Ik schrijf dit op mijn hotelkamer, in afwachting van Klaus, die mij dadelijk zal komen vergezellen om onze plannen hier in Milaan verder uiteen te zetten. Van iedere treinreis wordt een mens toch wat stoffig en muf en daarom is het zojuist genoten bad in het hotel altijd een verkwikkende activiteit waar ik naar uitkijk. Terwijl ik daarna bezig was mij weer aan te kleden, viel mijn oog op het groene flesje met het label ‘Droom-Lausanne’ dat ik op tafel had gezet. Na onze aanvaring met de Hertog in de trein is voor mij de urgentie om de scroll van Edgar Wellington te vinden dramatisch toegenomen. En die scroll vinden we vrijwel zeker niet hier in onze fysieke wereld. We zullen daarvoor moeten afreizen naar de wereld der dromen. En om daar te komen zullen we de ranzige, dubieuze substantie in het flesje tot ons moeten nemen. Dat maakt me huiverachtig. Moeten we dit met een naald in onze aderen spuiten, gelijk morfine of heroine?
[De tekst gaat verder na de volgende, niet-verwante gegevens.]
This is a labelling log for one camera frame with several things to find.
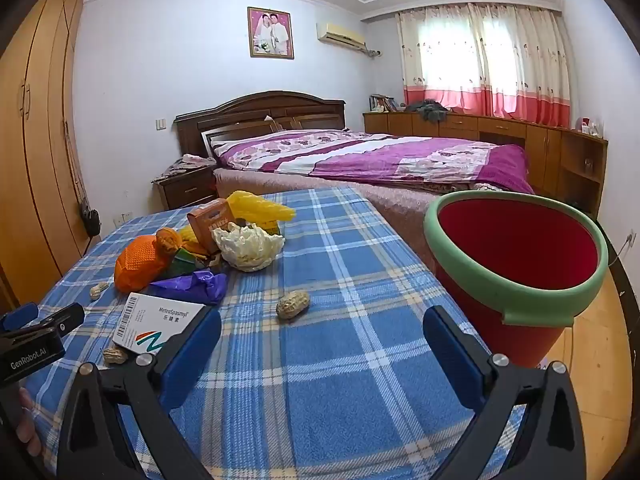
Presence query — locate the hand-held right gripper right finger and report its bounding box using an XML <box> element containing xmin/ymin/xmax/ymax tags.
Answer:
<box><xmin>422</xmin><ymin>305</ymin><xmax>586</xmax><ymax>480</ymax></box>

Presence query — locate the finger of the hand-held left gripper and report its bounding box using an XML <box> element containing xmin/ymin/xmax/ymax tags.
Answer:
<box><xmin>0</xmin><ymin>303</ymin><xmax>40</xmax><ymax>332</ymax></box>
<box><xmin>0</xmin><ymin>303</ymin><xmax>86</xmax><ymax>347</ymax></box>

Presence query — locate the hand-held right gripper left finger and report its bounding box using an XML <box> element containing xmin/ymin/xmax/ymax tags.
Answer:
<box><xmin>56</xmin><ymin>305</ymin><xmax>223</xmax><ymax>480</ymax></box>

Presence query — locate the white medicine box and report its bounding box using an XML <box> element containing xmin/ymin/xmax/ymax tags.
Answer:
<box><xmin>112</xmin><ymin>292</ymin><xmax>211</xmax><ymax>361</ymax></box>

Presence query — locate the purple plastic bag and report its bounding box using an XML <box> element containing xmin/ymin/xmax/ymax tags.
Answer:
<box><xmin>148</xmin><ymin>270</ymin><xmax>228</xmax><ymax>306</ymax></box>

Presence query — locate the green snack packet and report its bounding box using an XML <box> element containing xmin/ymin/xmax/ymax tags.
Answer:
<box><xmin>167</xmin><ymin>247</ymin><xmax>208</xmax><ymax>281</ymax></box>

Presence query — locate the orange foam fruit net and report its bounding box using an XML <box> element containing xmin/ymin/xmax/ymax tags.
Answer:
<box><xmin>114</xmin><ymin>227</ymin><xmax>182</xmax><ymax>293</ymax></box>

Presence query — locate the white foam fruit net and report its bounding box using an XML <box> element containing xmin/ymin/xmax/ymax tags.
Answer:
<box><xmin>211</xmin><ymin>222</ymin><xmax>286</xmax><ymax>272</ymax></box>

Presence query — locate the orange cardboard box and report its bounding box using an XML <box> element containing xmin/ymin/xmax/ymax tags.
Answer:
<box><xmin>186</xmin><ymin>198</ymin><xmax>236</xmax><ymax>256</ymax></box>

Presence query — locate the red bucket with green rim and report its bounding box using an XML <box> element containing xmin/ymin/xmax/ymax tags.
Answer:
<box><xmin>424</xmin><ymin>190</ymin><xmax>610</xmax><ymax>368</ymax></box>

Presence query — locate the long yellow foam net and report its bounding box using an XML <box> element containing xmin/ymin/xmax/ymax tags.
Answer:
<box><xmin>227</xmin><ymin>190</ymin><xmax>296</xmax><ymax>226</ymax></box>

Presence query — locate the person's left hand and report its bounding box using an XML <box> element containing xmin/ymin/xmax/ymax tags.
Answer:
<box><xmin>14</xmin><ymin>386</ymin><xmax>42</xmax><ymax>457</ymax></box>

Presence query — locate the blue plaid tablecloth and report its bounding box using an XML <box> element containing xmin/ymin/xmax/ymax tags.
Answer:
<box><xmin>20</xmin><ymin>186</ymin><xmax>531</xmax><ymax>480</ymax></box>

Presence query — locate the light wooden wardrobe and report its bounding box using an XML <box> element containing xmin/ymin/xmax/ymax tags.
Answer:
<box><xmin>0</xmin><ymin>0</ymin><xmax>101</xmax><ymax>311</ymax></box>

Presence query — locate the dark wooden nightstand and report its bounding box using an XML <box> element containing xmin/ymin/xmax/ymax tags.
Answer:
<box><xmin>152</xmin><ymin>162</ymin><xmax>218</xmax><ymax>211</ymax></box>

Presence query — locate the floral cloth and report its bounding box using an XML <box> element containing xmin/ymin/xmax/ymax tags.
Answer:
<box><xmin>150</xmin><ymin>154</ymin><xmax>218</xmax><ymax>183</ymax></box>

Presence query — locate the dark clothes pile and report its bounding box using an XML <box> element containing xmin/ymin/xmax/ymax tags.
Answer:
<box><xmin>404</xmin><ymin>101</ymin><xmax>448</xmax><ymax>122</ymax></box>

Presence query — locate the dark wooden bed headboard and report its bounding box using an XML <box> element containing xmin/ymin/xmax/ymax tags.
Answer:
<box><xmin>173</xmin><ymin>91</ymin><xmax>347</xmax><ymax>158</ymax></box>

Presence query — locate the white and pink curtain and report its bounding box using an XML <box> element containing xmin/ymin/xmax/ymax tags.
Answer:
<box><xmin>395</xmin><ymin>2</ymin><xmax>573</xmax><ymax>128</ymax></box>

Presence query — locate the framed wall portrait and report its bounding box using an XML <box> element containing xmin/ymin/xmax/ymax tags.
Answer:
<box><xmin>247</xmin><ymin>6</ymin><xmax>295</xmax><ymax>59</ymax></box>

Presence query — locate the wall air conditioner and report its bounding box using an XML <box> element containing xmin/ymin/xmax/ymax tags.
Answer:
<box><xmin>316</xmin><ymin>22</ymin><xmax>367</xmax><ymax>52</ymax></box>

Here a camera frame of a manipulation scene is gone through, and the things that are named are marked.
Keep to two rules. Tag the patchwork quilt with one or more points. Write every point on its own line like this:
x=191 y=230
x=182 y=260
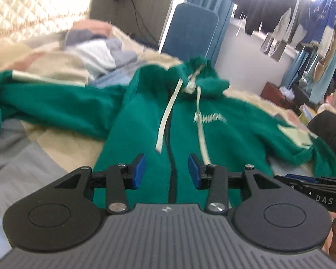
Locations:
x=44 y=56

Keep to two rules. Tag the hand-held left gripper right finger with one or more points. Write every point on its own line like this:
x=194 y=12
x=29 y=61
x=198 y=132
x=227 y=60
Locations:
x=193 y=171

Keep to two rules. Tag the hanging blue white jacket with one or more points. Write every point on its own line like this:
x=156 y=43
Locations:
x=320 y=19

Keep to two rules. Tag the hanging striped garment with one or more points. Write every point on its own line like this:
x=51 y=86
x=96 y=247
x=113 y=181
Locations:
x=273 y=47

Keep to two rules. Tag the hanging light blue garment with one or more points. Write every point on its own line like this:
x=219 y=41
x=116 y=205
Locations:
x=329 y=81

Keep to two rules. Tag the hanging black jacket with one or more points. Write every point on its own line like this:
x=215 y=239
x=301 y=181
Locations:
x=264 y=5

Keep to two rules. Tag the blue padded board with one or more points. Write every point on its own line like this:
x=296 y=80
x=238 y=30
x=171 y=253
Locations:
x=190 y=30

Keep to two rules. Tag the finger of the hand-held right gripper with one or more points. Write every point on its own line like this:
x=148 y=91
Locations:
x=299 y=177

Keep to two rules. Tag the black jacket on bed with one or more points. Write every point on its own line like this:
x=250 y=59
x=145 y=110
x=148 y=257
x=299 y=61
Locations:
x=331 y=134

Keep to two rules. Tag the green hoodie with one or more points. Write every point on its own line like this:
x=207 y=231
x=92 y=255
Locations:
x=226 y=134

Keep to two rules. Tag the clear plastic bag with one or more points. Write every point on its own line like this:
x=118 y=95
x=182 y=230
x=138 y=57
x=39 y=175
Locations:
x=286 y=92

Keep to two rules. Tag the cream quilted headboard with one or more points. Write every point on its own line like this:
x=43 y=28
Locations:
x=30 y=5

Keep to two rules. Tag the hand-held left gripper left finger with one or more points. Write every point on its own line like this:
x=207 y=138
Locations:
x=140 y=171

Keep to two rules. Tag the hanging grey jacket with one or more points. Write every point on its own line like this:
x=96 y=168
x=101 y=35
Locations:
x=288 y=28

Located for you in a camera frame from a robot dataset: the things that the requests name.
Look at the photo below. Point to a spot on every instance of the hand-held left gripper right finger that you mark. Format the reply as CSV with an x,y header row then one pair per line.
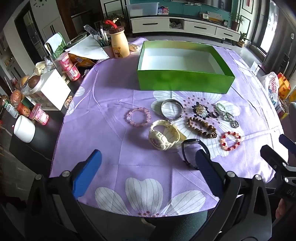
x,y
208,171

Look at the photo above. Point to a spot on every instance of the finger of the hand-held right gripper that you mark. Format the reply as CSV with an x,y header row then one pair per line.
x,y
271,156
285,140

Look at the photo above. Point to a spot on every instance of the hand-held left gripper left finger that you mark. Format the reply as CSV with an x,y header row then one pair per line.
x,y
87,171

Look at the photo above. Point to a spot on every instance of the black wristband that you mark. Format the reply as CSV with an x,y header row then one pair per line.
x,y
192,140

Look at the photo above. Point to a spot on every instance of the cream wrist watch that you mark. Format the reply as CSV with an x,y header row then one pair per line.
x,y
157,139

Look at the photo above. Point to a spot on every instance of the silver bangle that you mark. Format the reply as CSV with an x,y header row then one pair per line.
x,y
161,109

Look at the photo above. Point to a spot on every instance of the green cardboard box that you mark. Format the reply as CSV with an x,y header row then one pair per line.
x,y
180,80

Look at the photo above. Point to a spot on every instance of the person's right hand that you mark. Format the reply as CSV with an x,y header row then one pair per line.
x,y
281,210

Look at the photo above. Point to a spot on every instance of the purple floral cloth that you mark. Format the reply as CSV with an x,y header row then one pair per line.
x,y
115,143

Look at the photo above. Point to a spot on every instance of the yellow paper bag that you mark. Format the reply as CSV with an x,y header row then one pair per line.
x,y
284,88

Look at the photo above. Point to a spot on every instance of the white plastic bag red print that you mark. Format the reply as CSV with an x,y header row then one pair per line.
x,y
269,85

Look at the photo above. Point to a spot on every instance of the rhinestone brooch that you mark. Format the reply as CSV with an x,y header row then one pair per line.
x,y
200,111

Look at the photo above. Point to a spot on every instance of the white cup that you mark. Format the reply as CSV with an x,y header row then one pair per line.
x,y
24,128

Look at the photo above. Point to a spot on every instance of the white box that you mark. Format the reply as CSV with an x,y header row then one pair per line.
x,y
50,92

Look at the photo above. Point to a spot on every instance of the orange round tin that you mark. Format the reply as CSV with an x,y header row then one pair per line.
x,y
23,109

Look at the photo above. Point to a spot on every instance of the green drink can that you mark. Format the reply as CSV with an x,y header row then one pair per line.
x,y
10,109

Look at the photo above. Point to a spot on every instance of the glass jar with brown ball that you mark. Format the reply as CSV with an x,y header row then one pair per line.
x,y
33,82

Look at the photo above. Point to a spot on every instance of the small potted plant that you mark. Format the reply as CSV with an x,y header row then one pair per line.
x,y
242,41

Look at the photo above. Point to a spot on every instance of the orange snack bag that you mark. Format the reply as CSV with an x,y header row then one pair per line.
x,y
81,60

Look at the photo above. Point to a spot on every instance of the white paper sheets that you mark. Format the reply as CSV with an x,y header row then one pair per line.
x,y
90,48

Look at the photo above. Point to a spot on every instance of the tall potted plant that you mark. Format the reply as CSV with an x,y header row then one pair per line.
x,y
235,23

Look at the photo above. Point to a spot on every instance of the green and white carton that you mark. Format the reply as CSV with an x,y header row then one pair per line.
x,y
57,46

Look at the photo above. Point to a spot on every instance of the pen holder with pens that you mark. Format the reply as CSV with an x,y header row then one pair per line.
x,y
104,41

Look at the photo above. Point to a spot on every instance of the cream bottle with brown lid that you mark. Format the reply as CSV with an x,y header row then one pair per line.
x,y
119,44

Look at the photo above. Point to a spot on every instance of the cream earbud case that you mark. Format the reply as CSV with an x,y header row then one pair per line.
x,y
134,47

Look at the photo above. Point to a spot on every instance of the grey remote control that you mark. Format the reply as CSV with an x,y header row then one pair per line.
x,y
89,30

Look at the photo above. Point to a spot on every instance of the white tv cabinet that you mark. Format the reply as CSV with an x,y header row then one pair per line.
x,y
150,25

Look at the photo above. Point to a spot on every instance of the clear storage bin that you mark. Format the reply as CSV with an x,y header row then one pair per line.
x,y
143,9

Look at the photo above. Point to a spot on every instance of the wall clock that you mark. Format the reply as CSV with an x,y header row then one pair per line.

Is dat hoe Edgar de droomwereld betrad?
Het vooruitzicht brengt me terug naar een traumatische episode uit mijn leven; de brand in mijn ouderlijk huis in Boston die het leven dat ik tot dan toe had gekend tot een dramatisch einde had gebracht. Het meest verschrikkelijk was natuurlijk het verlies van mijn ouders. Ik was een kind van 14 en opeens een wees. Gelukkig waren mijn oom en tante in Arkham zo liefdevol om mij op te nemen en belandde ik niet in een weeshuis of op straat.
Maar wat ik toen ook verloor was mijn rechteronderarm. Een zware, brandende houten balk was bovenop mijn arm gevallen en had, voordat ik mij wist te bevrijden, zodanig veel schade veroorzaakt dat de dokters niets anders restte dan amputatie. En in de nasleep van de operaties die volgden kreeg ik met enige regelmaat een nieuw wondermiddel toegediend tegen de pijn: heroïne.
Van de eerste week die ik in het ziekenhuis doorbracht staat me als gevolg niet veel meer bij. Ik was maar zelden bij mijn volle bewustzijn, maar meestal voor een groot gedeelte óf in slaap óf ver verwijderd van de realiteit. Het onderscheid tussen droom, werkelijkheid en nachtmerrie vervaagde onder invloed van de copieuze hoeveelheden die ik van het medicijn kreeg toegediend. Ik wilde alleen maar vluchten van de fysieke en mentale pijn die ik leed. Heroïne werd in die eerste jaren als een nieuw, wonderlijk en minder verslavend medicijn dan morfine gezien. Inmiddels weten we meer en wordt het veel spaarzamer toegepast en is er zelfs wetgeving in de maak om het mogelijk geheel te verbieden.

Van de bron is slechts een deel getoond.